The toymaker, it turns out, is in fact the aforementioned George Melies, and the rest of the movie basically functions as almost a semi-documentary on the life of Melies, with the viewer basically being offered a primer on Melies alongside a pleasant historical fiction to the process of how Melies' films came down to us. While the real Melies indeed experienced similar financial straits to his cellular counterpart after the collapse of his business, the movie makes no pretense that it's a fantasy about Melies. Working in 3D with the same fluidity Tsui Hark did this year earlier in Flying Swords of Dragon Gate, Scorsese like Melies recalls that his goal is not to make a documentary, but like Melies, to make dreams. Scorsese's Paris is a dream of the City of Lights in which his camera seems to know nothing of the laws of physics, and the viewer almost feels to be gliding through. Blink and miss some cameos from Winston Churchill, James Joyce and Django Reinhardt. It's a dream after all.
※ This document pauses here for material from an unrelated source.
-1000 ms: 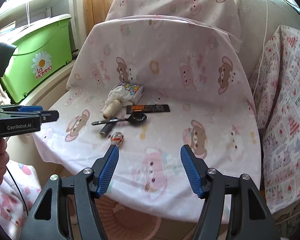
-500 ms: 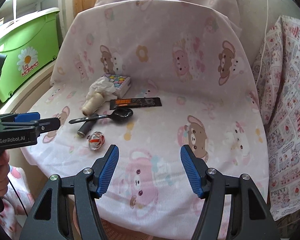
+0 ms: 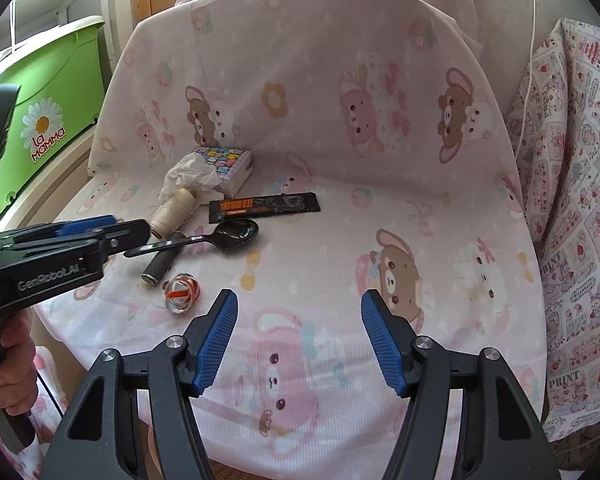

Movies, Hugo implores, were man-made dreams before they ever were a science, culture or industry. This ostensible kiddie flick is a heartfelt valentine to not just Melies, but this most unique of 20th-century artforms as it speeds along into the 21st, an art that for an instance allowed mankind to dream together.

POSTSCRIPT: Lesson for David Fincher. When setting a movie in a non-english speaking European country, using the native language for signage and having characters speak English dialogue without mock accents actually makes the film more realistic. As a result this movie almost has better worldbuilding than Girl With The Dragon Tattoo.